Pentaho Data Integration (Kettle) V Talend Benchmark

Pentaho’s Matt Caster has just published a benchmarking exercise comparing Kettle and Talend.  In it he admits he’s not a Talend expert and he advises that people should perform their own benchmarks where possible as requirements differ.  Nevertheless, unlike most other benchmarks we’ve seen on the subject he publishes not just the results but the actual transformation “code” used in the tests. 

For many people these benchmarks are of no real interest as long as the product does what is required within the time and resources available they’re content.  But it would be a mistake to think that benchmarks don’t matter, they do; people have and will make that final decision based on them.  Remember ETL is not life and death, the decision which tool (if any) to go with may not get the level of investigation that the developers behind such products expect of their potential clientele and this is particularly true of open source.  Busy people will use such reports to direct them down a path or to confirm their existing prejudices. So I’m really glad to see Matt responding and in particular, responding in the manner he has.

Databases vendors have for years played the benchmarking game, setting and breaking records either via real technological advances or simply gaming the process.  We as purchasers and users knew in many cases to take the results with a large dose of salt, but purchasing decisions where nevertheless made on the backs of these surveys.

Why not join me on Twitter at gobansaor?

Advertisements

6 responses to “Pentaho Data Integration (Kettle) V Talend Benchmark

  1. FYI, I’m not apposed at all to put the source files and transformations in an open source benchmarking project.

    Remember that the enemy here is not Talend nor Pentaho. We are still fighting the proprietary ETL tools out there. If benchmarking can improve the situation for all open source tools involved, then that’s good for all, customers included. If we can expose the used transformations, jobs, mappings, source files, etc, then that strengthens us all.

    Any other approach is IMHO counter productive and that includes making blanket statements concerning things you know very little about… if you know what I mean.

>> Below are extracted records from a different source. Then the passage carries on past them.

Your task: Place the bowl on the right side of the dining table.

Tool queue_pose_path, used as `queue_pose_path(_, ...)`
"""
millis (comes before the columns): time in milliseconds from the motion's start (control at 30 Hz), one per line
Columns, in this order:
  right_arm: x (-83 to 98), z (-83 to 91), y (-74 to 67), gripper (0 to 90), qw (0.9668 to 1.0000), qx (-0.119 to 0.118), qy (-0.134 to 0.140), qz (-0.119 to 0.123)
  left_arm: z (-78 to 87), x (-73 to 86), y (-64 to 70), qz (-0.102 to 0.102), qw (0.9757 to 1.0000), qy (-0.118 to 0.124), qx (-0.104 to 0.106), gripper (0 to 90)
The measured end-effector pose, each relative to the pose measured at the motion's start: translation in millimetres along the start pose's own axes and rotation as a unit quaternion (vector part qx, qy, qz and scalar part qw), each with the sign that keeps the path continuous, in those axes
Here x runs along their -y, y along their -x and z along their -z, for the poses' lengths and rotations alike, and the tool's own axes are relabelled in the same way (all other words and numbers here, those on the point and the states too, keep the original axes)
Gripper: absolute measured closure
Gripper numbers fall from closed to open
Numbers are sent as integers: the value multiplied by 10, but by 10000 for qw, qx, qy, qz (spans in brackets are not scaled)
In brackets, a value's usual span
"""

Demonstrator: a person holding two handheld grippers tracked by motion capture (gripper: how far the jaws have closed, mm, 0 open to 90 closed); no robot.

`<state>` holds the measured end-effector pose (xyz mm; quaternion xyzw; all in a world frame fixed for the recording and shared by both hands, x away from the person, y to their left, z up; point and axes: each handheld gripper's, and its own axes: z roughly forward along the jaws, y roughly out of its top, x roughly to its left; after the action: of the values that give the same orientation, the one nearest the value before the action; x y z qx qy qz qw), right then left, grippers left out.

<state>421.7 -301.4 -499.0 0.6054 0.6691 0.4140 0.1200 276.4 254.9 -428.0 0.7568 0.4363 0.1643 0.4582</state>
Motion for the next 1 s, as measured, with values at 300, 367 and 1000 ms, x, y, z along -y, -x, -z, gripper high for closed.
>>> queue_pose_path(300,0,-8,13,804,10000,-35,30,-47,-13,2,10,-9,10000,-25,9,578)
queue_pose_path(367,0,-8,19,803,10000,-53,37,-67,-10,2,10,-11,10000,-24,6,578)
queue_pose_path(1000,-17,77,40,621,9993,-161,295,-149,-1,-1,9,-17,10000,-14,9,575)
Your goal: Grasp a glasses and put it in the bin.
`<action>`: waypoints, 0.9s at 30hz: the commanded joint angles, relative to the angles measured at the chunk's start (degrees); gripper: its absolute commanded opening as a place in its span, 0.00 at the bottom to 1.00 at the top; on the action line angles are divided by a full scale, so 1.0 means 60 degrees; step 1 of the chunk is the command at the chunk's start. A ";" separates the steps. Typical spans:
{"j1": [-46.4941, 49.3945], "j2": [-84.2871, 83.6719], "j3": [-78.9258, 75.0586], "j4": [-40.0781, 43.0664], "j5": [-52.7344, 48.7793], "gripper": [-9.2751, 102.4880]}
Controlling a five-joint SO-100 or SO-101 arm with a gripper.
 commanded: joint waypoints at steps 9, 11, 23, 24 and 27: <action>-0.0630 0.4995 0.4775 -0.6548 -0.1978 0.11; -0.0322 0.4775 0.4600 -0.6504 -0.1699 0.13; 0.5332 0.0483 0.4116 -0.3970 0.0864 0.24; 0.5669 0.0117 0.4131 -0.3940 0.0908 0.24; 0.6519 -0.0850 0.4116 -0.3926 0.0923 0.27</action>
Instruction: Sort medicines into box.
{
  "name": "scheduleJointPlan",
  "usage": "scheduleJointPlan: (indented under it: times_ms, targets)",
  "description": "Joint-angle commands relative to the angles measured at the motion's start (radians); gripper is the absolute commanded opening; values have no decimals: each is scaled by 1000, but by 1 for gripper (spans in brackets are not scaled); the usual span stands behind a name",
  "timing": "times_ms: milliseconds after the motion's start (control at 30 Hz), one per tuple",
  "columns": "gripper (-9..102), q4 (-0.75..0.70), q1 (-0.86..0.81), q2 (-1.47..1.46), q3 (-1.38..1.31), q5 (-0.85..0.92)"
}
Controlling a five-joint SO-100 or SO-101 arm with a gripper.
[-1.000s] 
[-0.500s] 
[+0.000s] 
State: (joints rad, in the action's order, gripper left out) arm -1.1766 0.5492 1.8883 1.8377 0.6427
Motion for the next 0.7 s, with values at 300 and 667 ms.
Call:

    By the way, Nick is kinda biased. He has seen Kettle process massive amounts of data on clustered SAN systems. As such I think his requirements for “time and resources” are a bit different from the average user. 🙂

    Matt

  2. Matt,

    I, like Nick, but from the other end of the scale (micro-ETL), care little of marginal differences between tools. And even when a product under-performs for me, throwing more hardware (or more time) at the problem usually solves it.

    As for people making blanket statements about things they know little about; end users and purchasers of IT products do it all the time, that is why they use benchmarks (biased or otherwise) and reports (Gartner comes to mind) to help them pick and choose between offerings.

    Benchmarking is not a scientific discipline, it’s a marketing one.

    Tom

  3. Pingback: Alex的个人Blog » 再谈Kettle 性能问题

  4. First, I have to confess I am responsible for CloverETL (www.cloveretl.org) tool – competitor of both Talend & Pentaho.
    We have just recently conducted quite comprehensive performance test of our tool – Clover plus Talend and Pentaho (can be download from: http://www.cloveretl.org/_upload/clover-etl/Comparison%20CloverETL%20vs%20Talend%20and%20Pentaho.pdf)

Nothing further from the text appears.